Excerpts from a dataset:

++++++++++

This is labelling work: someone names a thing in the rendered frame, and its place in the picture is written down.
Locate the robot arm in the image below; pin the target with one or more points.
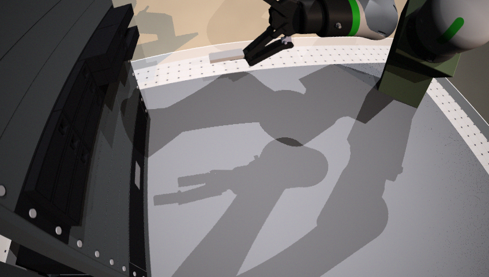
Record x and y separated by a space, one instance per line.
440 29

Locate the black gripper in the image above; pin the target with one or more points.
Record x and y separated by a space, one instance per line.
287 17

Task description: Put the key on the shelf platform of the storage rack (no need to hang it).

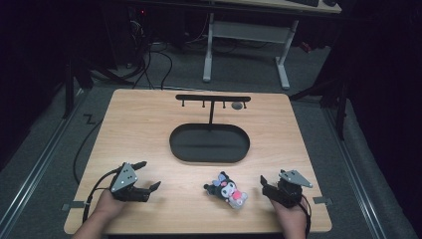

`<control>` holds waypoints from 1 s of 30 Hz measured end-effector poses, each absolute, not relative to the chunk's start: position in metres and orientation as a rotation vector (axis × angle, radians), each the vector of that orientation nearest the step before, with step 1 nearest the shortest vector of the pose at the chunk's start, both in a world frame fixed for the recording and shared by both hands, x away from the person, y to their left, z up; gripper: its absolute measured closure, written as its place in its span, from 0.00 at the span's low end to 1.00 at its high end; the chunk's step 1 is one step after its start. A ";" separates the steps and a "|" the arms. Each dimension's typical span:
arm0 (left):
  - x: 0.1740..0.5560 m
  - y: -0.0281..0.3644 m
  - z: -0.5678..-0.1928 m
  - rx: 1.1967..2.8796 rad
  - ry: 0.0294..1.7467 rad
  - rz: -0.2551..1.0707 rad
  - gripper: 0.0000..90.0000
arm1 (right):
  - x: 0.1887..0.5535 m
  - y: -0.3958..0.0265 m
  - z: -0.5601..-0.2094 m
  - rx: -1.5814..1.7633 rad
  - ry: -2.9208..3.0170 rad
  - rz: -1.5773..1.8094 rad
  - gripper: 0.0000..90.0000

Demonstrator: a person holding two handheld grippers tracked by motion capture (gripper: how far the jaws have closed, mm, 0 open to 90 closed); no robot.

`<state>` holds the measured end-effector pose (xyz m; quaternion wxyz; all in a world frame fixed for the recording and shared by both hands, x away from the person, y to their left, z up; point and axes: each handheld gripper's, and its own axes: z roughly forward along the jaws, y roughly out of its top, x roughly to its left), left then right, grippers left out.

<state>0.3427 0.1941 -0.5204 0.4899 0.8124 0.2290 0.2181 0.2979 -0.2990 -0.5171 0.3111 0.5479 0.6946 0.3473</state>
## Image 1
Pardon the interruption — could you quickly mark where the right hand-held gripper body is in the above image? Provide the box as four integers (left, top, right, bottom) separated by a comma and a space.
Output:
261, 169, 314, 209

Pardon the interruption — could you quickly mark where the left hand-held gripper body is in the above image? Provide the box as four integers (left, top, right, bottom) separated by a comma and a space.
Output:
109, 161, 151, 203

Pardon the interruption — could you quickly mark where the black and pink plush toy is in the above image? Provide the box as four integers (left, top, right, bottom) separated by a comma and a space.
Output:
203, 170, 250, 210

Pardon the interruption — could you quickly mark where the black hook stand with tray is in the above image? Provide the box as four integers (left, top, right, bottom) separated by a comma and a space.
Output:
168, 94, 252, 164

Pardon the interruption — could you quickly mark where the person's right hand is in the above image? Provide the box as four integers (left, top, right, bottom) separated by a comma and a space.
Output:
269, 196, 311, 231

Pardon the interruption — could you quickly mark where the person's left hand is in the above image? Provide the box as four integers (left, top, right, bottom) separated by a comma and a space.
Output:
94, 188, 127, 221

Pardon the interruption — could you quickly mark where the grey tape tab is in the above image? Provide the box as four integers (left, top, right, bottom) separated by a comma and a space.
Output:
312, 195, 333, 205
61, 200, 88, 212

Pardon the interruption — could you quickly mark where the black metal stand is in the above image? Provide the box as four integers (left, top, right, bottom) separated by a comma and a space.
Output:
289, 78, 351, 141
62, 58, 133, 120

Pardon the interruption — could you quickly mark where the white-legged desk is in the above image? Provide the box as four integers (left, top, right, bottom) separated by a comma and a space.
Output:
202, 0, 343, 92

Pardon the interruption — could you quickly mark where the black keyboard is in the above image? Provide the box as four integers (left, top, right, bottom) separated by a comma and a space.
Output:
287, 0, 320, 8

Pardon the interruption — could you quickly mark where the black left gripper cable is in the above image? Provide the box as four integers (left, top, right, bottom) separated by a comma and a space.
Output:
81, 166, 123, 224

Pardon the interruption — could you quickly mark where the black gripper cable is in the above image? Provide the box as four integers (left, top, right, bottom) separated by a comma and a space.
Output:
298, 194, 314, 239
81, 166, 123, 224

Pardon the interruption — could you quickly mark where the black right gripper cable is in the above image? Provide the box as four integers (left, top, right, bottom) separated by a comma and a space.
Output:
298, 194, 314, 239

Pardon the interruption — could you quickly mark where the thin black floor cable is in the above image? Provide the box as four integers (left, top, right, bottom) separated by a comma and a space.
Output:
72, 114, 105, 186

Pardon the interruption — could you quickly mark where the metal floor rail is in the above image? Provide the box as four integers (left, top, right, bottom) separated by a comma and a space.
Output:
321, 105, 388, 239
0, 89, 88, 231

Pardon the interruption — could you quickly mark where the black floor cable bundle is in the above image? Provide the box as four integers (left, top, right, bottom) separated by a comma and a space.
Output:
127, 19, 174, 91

++++++++++

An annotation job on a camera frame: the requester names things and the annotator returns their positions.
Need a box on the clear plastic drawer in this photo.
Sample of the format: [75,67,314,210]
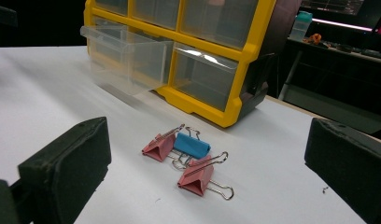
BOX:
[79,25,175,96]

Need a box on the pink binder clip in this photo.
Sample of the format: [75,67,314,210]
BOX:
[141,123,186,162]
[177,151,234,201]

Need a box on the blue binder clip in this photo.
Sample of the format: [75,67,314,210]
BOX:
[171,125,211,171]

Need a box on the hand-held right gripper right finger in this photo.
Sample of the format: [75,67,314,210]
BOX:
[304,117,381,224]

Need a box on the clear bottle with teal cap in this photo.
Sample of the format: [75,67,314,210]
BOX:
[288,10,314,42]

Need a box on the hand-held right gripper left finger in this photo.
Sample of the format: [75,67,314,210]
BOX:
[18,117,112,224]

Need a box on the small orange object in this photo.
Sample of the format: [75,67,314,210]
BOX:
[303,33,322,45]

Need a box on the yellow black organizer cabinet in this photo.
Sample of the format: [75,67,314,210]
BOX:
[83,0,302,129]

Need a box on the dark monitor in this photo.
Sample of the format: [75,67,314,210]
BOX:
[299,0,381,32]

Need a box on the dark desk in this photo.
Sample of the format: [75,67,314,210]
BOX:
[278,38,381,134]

++++++++++

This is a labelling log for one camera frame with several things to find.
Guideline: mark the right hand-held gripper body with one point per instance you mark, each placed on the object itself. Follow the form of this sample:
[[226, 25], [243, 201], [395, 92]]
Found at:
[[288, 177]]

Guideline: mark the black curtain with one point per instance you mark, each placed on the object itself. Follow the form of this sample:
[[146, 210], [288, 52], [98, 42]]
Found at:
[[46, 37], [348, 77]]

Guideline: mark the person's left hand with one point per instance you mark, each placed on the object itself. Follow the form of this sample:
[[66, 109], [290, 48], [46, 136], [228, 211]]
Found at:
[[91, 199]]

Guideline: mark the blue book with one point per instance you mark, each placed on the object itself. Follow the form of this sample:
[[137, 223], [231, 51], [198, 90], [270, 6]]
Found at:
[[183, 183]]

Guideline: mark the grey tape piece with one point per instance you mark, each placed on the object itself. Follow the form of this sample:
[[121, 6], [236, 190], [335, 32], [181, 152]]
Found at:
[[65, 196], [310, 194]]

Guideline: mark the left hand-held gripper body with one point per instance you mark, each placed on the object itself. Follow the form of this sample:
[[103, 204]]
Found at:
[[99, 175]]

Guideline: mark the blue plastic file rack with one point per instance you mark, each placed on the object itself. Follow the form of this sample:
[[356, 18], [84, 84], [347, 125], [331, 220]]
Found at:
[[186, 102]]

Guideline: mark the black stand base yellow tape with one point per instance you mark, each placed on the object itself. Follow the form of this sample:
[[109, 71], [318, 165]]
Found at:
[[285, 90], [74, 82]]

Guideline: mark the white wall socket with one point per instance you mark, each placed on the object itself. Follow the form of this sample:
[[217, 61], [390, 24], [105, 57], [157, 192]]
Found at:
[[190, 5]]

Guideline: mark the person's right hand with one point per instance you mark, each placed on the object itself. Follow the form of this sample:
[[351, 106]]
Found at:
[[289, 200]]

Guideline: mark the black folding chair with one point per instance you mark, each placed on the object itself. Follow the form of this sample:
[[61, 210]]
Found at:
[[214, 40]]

++++++++++

TASK INSTRUCTIONS: In the data above, the stretch from the line with "This is labelling" through the line with "Demonstrator: a person" is to be returned exactly, minus any pictures.

OUTPUT FOR THIS EXERCISE:
This is labelling work: someone names a thing in the rendered frame, and its place in the picture is written down.
Locate the robot arm in the image below; pin the target with one or more points.
Record x and y separated by a space, one instance per line.
440 29

Locate the black gripper in the image above; pin the target with one or more points.
Record x and y separated by a space, one instance per line.
287 17

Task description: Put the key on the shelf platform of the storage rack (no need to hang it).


`<control>` holds waypoints from 1 s of 30 Hz measured end-effector poses, each absolute, not relative to the chunk's start: position in metres and orientation as a rotation vector (axis × angle, radians), each the vector of that orientation nearest the step before, with step 1 nearest the shortest vector of the pose at the chunk's start, both in a world frame fixed for the recording and shared by both hands, x away from the person, y to their left, z up; gripper: its absolute measured closure, written as its place in its span, from 0.00 at the span's low end to 1.00 at its high end; the chunk's step 1 is one step after its start. A ";" separates the steps and a "|" the arms. Each dimension's typical span:
arm0 (left):
  - x: 0.1740..0.5560 m
  - y: -0.0281..0.3644 m
  - z: -0.5678..-0.1928 m
  - rx: 1.1967..2.8796 rad
  - ry: 0.0294..1.7467 rad
  - rz: -0.2551..1.0707 rad
  - gripper: 0.0000..90.0000
arm1 (right):
  - x: 0.1887..0.5535 m
  - y: -0.3958..0.0265 m
  - z: -0.5601..-0.2094 m
  - rx: -1.5814..1.7633 rad
  - ry: -2.9208..3.0170 rad
  - rz: -1.5773..1.8094 rad
  - gripper: 0.0000..90.0000

Demonstrator: a person holding two handheld grippers tracked by motion capture (gripper: how far the jaws have closed, mm, 0 open to 90 closed); no robot.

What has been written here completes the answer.